Gene expression related to apoptosis, cell death and/or responses to different stimuli was modified in CD3 T cells after Mitoception. CD3MitoT cells were resistant to STS-induced apoptosis compared to MitoT cells, showing a decreased percentage in apoptotic T cells as well as in TUNEL cells. Additionally, MitoT prevented the STS-induced collapse of the mitochondrial membrane potential (MMP) levels, decreased caspase-3 cleavage, increased BCL2 transcript levels and BCL-2-related BARD1 expression in FACS-sorted CD3 T cells. Furthermore, UC-MSC-derived MitoT reduced both early and late apoptosis in CAR-T cells following electroporation, and exhibited an increasing trend in cytotoxic activity levels.
Artificial MitoT prevents STS-induced apoptosis of human CD3 T cells by interfering with the caspase pathway. Furthermore, we observed that MitoT confers protection to apoptosis induced by electroporation in MitoT CAR T-engineered cells, potentially improving their metabolic fitness and resistance to environmental stress. These results widen the physiological perspective of organelle-based therapies in immune conditions while offering potential avenues to enhance CAR-T treatment outcomes where their viability is compromised.
细胞凋亡是一种程序性细胞死亡形式,对于免疫系统的发育和稳态至关重要。嵌合抗原受体 T(CAR-T)细胞疗法已被批准用于血液系统癌症,但仍存在与体外操作相关的一些限制和挑战,包括 CAR-T 细胞对细胞凋亡的敏感性。因此,需要提高 T 细胞的存活率和持久性的策略。间充质干细胞(MSC)具有免疫调节和组织修复潜力。我们之前已经表明,脐带 MSC(UC-MSC)衍生的线粒体(MitoT)的转移促使 CD3 T 细胞向 T 细胞谱系进行基因重编程。T 细胞的效力在有效的免疫治疗中起着重要作用,这凸显了改善其代谢适应性的必要性。在本工作中,我们评估了 MitoT 对天然 T 淋巴细胞和工程 CAR-T 细胞凋亡的影响。

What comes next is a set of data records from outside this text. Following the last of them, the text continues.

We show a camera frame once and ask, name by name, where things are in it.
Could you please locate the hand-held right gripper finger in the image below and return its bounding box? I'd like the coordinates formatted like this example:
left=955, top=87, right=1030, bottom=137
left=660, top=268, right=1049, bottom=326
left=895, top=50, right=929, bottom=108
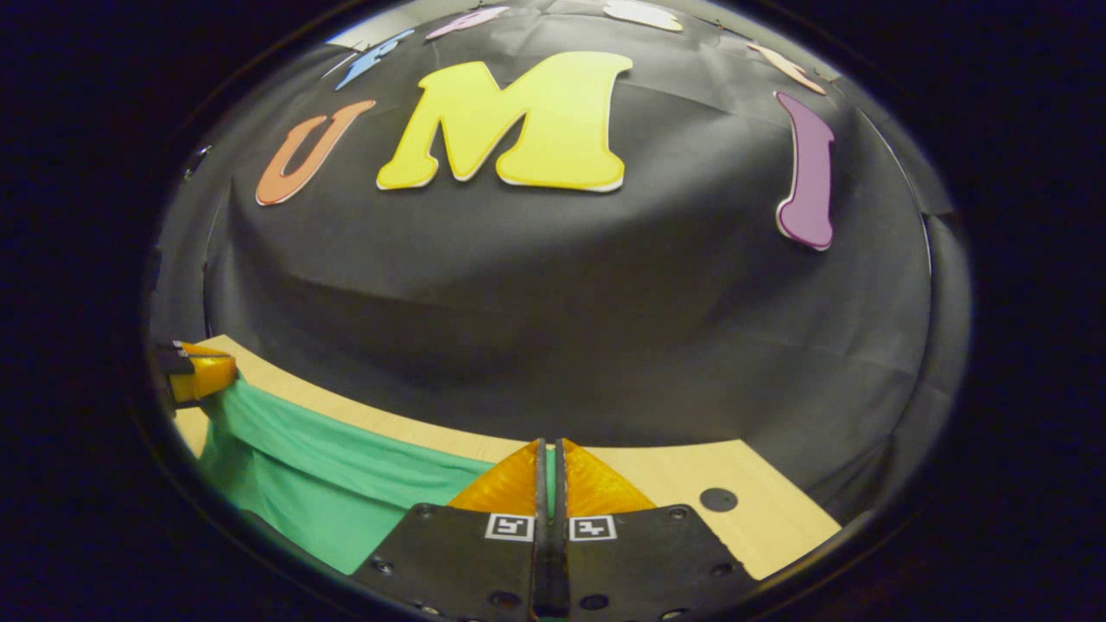
left=555, top=437, right=761, bottom=621
left=350, top=437, right=549, bottom=621

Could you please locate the green T-shirt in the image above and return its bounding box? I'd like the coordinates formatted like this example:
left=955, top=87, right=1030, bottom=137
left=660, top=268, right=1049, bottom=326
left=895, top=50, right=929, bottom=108
left=197, top=378, right=556, bottom=577

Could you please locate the black backdrop cloth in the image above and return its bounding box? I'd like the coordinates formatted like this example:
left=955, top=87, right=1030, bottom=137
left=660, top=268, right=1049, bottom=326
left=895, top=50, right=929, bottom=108
left=147, top=0, right=973, bottom=528

我们使用了一种无细胞方法,即用 UC-MSC 衍生的 MT 的人工 MitoT(Mitoception)处理外周血单核细胞(PBMCs),然后对 CD3 MitoT 和 MitoT 分选细胞进行 RNA-seq 分析。用 Staurosporine(STS)诱导靶细胞凋亡,用 Annexin V/7AAD 和 TUNEL 测定法评估细胞活力。通过流式细胞术、Western blot 和 qRT-PCR 评估凋亡调节剂的变化。用电穿孔用非病毒转座子基载体评估 MitoT 对 19BBz CAR-T 细胞对 STS 诱导的凋亡的影响。
在接受 Mitoception 后,CD3 T 细胞中的与细胞凋亡、细胞死亡和/或对不同刺激的反应相关的基因表达发生改变。与 MitoT 细胞相比,CD3MitoT 细胞对 STS 诱导的凋亡具有抗性,表现为凋亡 T 细胞以及 TUNEL 细胞的百分比降低。此外,MitoT 可防止 STS 诱导的线粒体膜电位(MMP)水平崩溃,减少 caspase-3 切割,增加 FACS 分选 CD3 T 细胞中的 BCL2 转录物水平和 BCL-2 相关 BARD1 表达。此外,UC-MSC 衍生的 MitoT 降低了电穿孔后 CAR-T 细胞中早期和晚期的凋亡,并表现出细胞毒性活性水平增加的趋势。
人工 MitoT 通过干扰半胱氨酸蛋白酶途径来防止 STS 诱导的人 CD3 T 细胞凋亡。此外,我们观察到 MitoT 可赋予经电穿孔的 MitoT CAR-T 工程细胞凋亡诱导的保护作用,这可能会改善其代谢适应性并增强其对环境压力的抵抗力。这些结果拓宽了细胞器疗法在免疫条件下的生理视角,同时为增强 CAR-T 治疗效果提供了潜在途径,因为其活力受到了损害。